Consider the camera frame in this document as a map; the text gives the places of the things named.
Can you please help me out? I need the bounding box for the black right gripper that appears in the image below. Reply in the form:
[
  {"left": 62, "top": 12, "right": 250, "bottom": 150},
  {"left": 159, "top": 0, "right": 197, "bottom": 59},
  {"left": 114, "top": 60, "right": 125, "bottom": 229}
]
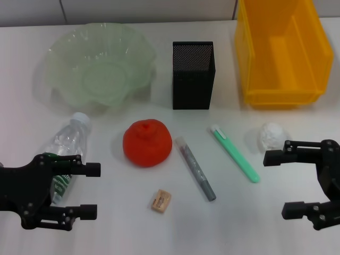
[{"left": 262, "top": 139, "right": 340, "bottom": 231}]

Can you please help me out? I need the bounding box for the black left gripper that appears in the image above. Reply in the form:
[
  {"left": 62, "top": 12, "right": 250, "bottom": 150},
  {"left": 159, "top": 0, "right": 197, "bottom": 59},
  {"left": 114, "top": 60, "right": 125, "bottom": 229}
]
[{"left": 0, "top": 154, "right": 101, "bottom": 231}]

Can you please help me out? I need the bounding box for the white paper ball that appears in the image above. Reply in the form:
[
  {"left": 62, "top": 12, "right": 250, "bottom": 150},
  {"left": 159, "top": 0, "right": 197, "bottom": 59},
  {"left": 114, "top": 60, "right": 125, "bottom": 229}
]
[{"left": 256, "top": 122, "right": 291, "bottom": 154}]

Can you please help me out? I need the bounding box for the clear plastic water bottle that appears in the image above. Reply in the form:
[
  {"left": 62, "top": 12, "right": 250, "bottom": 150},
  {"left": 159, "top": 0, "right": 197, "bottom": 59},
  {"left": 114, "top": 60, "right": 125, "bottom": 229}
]
[{"left": 39, "top": 112, "right": 92, "bottom": 205}]

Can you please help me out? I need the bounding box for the mint green utility knife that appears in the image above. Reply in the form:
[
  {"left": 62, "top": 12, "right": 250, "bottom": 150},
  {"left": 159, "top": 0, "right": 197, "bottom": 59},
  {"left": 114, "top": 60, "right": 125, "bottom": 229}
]
[{"left": 209, "top": 124, "right": 261, "bottom": 183}]

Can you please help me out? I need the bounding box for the red-orange orange fruit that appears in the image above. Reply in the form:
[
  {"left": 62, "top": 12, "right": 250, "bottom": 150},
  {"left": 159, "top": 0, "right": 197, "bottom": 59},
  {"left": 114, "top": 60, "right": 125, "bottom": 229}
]
[{"left": 122, "top": 118, "right": 173, "bottom": 168}]

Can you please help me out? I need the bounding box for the grey marker pen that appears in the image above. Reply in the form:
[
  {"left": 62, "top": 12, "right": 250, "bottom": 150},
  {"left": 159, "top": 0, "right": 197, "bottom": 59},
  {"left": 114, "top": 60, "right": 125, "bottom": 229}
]
[{"left": 174, "top": 136, "right": 217, "bottom": 202}]

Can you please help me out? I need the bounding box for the beige eraser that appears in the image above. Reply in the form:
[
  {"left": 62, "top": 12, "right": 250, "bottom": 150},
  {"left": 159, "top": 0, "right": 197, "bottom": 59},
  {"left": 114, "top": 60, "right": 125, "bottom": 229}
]
[{"left": 150, "top": 189, "right": 172, "bottom": 213}]

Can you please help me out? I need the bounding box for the green glass fruit plate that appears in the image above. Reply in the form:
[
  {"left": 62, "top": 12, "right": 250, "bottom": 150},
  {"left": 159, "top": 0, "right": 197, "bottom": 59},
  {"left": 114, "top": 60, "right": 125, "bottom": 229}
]
[{"left": 33, "top": 22, "right": 157, "bottom": 116}]

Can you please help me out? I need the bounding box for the black mesh pen holder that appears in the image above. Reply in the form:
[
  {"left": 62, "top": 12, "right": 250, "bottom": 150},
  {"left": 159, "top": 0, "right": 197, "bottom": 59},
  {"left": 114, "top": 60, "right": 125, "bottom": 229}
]
[{"left": 172, "top": 41, "right": 217, "bottom": 110}]

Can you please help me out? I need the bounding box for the yellow plastic bin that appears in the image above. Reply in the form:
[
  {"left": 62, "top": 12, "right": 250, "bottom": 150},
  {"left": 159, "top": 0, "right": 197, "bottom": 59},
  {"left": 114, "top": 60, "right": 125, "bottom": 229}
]
[{"left": 234, "top": 0, "right": 334, "bottom": 110}]

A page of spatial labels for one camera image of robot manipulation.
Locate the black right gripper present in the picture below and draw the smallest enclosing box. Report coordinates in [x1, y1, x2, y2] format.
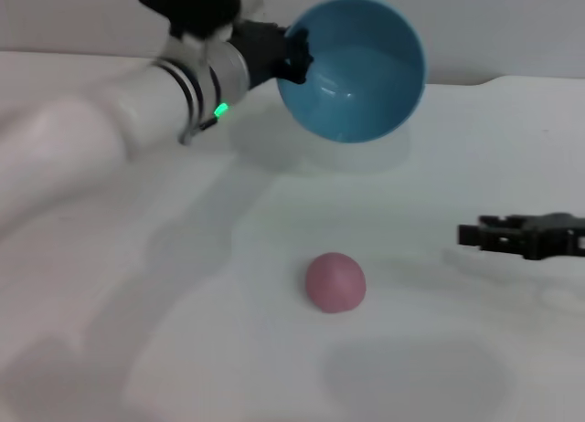
[457, 212, 585, 262]

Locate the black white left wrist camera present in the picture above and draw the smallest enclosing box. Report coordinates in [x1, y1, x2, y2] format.
[133, 0, 267, 42]

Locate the blue bowl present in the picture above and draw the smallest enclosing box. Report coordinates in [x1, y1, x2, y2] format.
[275, 0, 429, 144]

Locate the pink toy peach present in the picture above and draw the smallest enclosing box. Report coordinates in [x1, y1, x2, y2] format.
[303, 251, 367, 315]

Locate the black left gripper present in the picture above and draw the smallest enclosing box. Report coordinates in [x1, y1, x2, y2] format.
[228, 19, 314, 90]

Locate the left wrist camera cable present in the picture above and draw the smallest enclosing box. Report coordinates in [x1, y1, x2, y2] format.
[178, 113, 221, 145]

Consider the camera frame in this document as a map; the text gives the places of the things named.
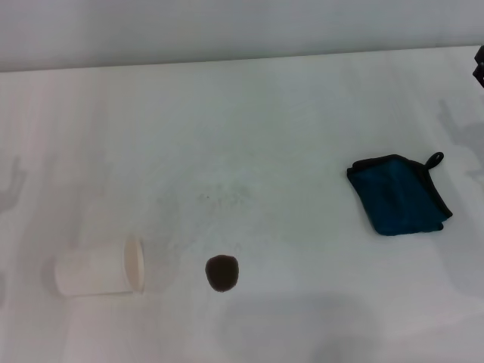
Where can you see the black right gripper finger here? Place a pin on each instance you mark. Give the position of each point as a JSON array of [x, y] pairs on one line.
[[480, 56], [480, 75]]

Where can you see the black water stain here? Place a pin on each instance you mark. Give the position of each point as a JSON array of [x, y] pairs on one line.
[[222, 273]]

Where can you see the white paper cup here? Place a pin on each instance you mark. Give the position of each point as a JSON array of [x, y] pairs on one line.
[[94, 270]]

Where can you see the blue rag with black trim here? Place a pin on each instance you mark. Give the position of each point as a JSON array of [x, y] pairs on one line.
[[397, 194]]

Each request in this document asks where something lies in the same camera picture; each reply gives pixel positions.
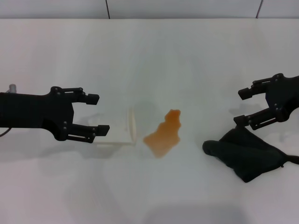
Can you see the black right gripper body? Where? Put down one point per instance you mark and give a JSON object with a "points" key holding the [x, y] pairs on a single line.
{"points": [[286, 95]]}

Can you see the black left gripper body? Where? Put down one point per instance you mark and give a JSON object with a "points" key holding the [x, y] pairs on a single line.
{"points": [[35, 109]]}

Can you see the brown water stain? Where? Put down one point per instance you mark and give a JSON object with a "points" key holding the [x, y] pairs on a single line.
{"points": [[163, 136]]}

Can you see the silver connector on left gripper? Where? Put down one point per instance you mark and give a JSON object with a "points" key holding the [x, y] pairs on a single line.
{"points": [[12, 88]]}

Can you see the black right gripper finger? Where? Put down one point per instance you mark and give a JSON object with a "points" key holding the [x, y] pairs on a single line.
{"points": [[246, 93], [261, 119]]}

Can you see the white paper cup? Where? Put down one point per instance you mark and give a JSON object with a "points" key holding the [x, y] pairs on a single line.
{"points": [[119, 135]]}

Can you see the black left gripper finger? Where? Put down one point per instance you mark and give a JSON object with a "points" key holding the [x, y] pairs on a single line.
{"points": [[81, 131], [92, 99]]}

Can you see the dark blue rag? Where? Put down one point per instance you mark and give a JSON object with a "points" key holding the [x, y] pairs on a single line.
{"points": [[245, 154]]}

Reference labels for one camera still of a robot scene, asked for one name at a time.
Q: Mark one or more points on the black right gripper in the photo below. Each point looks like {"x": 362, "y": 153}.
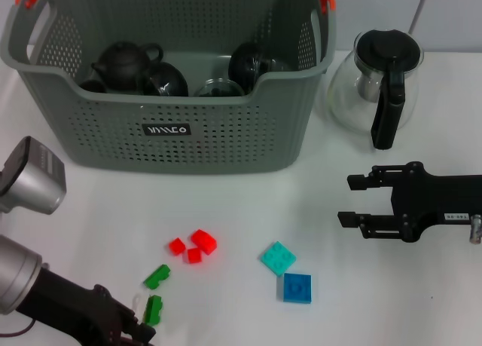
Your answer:
{"x": 433, "y": 199}

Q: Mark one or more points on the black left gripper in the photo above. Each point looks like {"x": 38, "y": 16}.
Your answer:
{"x": 68, "y": 304}

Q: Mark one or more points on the green toy brick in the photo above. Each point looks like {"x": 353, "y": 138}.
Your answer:
{"x": 154, "y": 310}
{"x": 156, "y": 277}

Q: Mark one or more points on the glass teacup black holder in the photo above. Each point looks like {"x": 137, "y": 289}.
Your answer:
{"x": 165, "y": 80}
{"x": 244, "y": 65}
{"x": 218, "y": 89}

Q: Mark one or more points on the grey perforated plastic storage bin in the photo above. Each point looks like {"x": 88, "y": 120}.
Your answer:
{"x": 226, "y": 135}

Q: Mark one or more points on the small red toy brick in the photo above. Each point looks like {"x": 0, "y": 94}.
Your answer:
{"x": 177, "y": 246}
{"x": 194, "y": 255}

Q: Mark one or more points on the teal square toy brick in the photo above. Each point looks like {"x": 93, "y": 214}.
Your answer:
{"x": 278, "y": 258}

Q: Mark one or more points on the blue square toy brick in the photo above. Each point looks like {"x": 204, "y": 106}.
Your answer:
{"x": 297, "y": 287}

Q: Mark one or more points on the wide red toy brick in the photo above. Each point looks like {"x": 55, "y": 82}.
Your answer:
{"x": 203, "y": 241}

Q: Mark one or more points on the glass coffee pot black lid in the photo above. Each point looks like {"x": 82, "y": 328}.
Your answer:
{"x": 388, "y": 48}

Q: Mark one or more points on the black clay teapot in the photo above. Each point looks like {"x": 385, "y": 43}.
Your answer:
{"x": 120, "y": 67}

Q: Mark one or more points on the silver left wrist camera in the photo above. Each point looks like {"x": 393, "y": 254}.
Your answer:
{"x": 34, "y": 180}

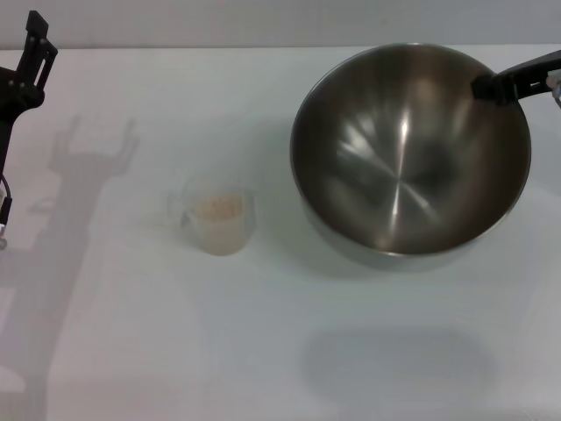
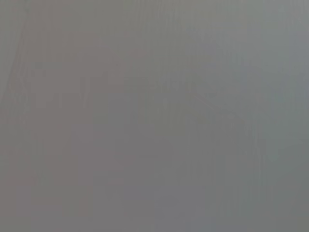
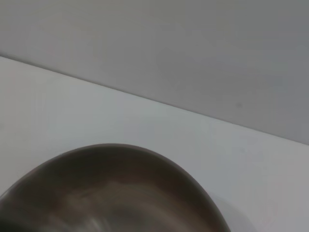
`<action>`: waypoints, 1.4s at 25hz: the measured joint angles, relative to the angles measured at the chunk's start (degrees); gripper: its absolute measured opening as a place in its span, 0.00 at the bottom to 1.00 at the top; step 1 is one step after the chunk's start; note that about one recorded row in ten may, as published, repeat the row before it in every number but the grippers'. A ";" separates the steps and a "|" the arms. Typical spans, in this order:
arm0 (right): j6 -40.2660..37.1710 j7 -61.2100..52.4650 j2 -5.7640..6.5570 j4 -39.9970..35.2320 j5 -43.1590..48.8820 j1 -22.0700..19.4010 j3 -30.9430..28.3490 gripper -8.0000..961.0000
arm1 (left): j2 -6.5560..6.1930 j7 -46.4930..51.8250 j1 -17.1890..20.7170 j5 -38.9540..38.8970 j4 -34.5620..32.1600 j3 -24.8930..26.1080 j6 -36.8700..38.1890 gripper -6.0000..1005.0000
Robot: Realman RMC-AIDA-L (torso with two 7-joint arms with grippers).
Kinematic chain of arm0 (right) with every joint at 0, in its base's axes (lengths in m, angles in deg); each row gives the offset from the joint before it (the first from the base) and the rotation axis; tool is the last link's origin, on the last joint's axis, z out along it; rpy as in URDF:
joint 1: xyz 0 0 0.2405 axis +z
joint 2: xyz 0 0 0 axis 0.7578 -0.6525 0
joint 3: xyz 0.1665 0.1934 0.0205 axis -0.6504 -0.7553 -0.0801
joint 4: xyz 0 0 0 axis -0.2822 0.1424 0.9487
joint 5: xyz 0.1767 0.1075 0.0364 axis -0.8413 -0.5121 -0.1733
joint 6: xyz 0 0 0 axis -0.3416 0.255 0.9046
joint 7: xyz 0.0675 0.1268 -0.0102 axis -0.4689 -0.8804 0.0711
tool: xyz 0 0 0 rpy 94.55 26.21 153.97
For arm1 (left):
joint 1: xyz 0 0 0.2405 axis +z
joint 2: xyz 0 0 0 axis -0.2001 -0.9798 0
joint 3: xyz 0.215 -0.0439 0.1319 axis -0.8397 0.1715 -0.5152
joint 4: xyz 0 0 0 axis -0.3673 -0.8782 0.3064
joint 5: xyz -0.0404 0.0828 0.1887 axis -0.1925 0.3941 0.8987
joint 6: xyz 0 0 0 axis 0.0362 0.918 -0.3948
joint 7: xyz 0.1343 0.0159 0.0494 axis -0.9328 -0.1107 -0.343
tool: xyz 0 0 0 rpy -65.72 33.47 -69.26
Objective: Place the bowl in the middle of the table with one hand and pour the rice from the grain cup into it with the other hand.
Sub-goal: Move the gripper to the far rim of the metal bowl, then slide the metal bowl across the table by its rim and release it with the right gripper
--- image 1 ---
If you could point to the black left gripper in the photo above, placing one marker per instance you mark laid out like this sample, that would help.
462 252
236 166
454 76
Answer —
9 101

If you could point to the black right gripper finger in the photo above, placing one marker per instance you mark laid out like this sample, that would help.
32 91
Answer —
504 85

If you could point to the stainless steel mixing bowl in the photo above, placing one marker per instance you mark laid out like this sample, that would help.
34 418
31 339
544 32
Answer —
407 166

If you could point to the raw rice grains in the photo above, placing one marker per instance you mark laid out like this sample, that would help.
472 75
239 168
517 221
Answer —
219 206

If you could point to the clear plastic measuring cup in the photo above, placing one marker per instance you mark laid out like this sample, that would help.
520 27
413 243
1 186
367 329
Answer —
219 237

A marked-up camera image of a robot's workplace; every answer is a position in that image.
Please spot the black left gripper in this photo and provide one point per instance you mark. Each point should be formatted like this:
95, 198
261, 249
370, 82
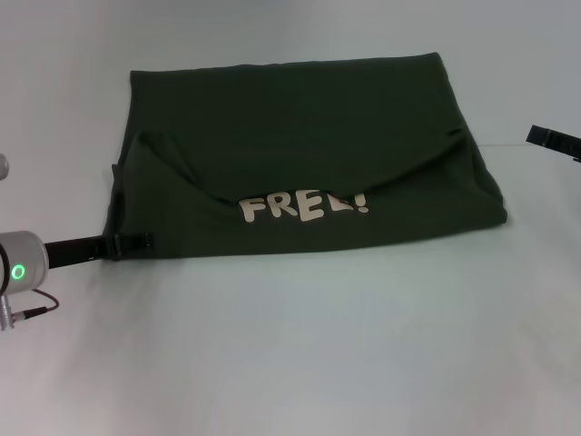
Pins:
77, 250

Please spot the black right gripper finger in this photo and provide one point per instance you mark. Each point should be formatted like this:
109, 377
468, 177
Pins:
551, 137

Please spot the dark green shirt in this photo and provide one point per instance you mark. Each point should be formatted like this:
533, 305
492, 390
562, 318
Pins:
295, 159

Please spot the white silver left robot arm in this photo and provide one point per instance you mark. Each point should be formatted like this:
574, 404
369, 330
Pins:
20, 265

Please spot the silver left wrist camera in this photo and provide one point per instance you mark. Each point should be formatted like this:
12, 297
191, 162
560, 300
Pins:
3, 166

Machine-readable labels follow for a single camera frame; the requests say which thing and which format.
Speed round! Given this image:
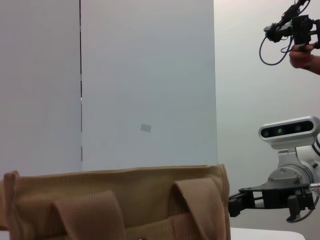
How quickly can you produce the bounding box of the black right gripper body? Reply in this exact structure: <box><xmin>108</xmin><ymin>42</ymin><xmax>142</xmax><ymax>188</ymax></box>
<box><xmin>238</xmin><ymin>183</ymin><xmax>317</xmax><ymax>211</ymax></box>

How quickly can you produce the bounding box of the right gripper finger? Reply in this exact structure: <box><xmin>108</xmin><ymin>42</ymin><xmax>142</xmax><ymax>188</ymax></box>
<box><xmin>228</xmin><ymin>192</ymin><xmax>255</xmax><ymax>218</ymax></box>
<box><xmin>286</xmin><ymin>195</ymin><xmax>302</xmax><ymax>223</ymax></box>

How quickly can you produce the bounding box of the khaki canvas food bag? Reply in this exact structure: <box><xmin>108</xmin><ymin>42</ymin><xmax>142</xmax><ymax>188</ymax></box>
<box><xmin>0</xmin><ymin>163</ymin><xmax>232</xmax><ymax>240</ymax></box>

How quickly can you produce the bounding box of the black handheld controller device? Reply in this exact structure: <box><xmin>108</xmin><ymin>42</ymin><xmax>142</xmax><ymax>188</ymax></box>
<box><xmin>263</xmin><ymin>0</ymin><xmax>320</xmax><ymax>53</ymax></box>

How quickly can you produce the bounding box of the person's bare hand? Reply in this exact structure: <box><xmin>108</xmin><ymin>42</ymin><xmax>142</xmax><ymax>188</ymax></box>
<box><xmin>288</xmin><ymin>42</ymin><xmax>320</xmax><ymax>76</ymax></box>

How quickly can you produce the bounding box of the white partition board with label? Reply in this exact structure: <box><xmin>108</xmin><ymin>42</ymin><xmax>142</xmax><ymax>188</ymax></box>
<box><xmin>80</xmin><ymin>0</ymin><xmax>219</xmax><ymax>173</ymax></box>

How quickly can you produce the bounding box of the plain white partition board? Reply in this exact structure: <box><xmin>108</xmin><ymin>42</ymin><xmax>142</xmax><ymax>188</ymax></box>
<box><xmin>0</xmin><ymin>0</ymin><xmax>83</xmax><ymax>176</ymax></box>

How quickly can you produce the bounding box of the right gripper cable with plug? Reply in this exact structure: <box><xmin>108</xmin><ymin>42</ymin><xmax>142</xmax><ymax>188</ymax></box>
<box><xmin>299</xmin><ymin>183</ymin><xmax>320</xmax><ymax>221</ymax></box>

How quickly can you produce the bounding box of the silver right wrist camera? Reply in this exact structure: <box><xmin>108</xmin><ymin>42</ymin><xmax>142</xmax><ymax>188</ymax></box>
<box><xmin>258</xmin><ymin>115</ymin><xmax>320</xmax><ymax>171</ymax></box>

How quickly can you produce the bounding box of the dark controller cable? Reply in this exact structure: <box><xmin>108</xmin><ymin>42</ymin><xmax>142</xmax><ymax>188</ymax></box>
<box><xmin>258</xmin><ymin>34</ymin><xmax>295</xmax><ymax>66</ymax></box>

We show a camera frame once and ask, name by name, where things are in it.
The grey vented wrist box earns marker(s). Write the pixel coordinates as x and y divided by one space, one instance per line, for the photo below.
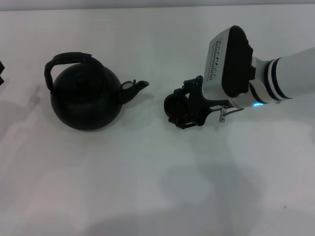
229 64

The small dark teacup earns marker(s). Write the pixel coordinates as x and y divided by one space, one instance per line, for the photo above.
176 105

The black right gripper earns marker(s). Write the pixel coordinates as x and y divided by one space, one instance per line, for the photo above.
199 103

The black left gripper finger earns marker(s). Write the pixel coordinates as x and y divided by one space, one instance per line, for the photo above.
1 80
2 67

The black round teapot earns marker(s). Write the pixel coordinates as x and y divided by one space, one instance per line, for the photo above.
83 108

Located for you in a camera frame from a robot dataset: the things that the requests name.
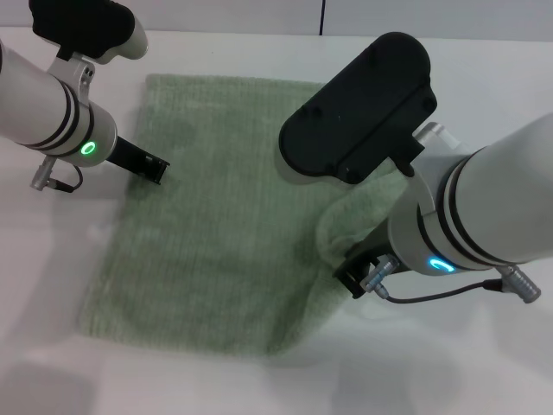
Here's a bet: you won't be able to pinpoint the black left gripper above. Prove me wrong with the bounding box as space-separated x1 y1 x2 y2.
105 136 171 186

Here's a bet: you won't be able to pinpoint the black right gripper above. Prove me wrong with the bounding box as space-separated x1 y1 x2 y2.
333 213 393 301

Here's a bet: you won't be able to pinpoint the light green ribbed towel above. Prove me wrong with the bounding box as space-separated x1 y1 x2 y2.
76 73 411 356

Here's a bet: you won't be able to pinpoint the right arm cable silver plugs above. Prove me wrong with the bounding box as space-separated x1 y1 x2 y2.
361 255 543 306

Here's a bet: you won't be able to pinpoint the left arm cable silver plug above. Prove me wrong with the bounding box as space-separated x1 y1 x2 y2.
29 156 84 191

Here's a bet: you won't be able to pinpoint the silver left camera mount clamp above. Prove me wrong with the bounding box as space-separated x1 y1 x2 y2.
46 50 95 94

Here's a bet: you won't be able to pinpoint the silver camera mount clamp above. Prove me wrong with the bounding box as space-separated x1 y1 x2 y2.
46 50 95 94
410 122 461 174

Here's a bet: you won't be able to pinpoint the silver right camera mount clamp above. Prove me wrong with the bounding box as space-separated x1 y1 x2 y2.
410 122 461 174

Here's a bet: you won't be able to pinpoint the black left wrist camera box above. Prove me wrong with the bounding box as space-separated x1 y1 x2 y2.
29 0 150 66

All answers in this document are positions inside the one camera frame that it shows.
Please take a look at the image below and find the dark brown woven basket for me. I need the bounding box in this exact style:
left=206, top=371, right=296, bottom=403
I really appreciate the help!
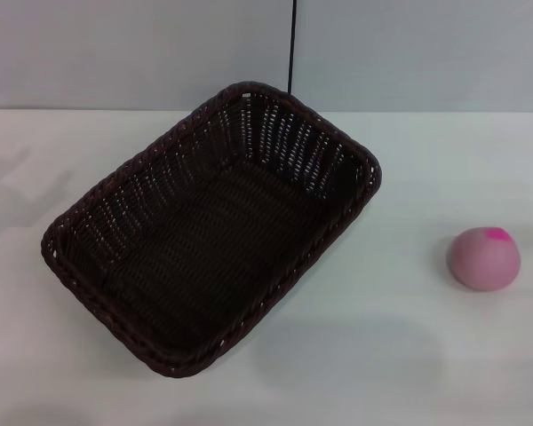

■ **REQUIRED WORK**
Search the material above for the word "holder", and return each line that holds it.

■ **TASK RESULT**
Can you please help me out? I need the bounding box for the black mesh pen holder that appears in the image above. Reply in the form:
Q: Mark one or more points on the glass teacup black holder in the photo above. Each point looks like {"x": 137, "y": 289}.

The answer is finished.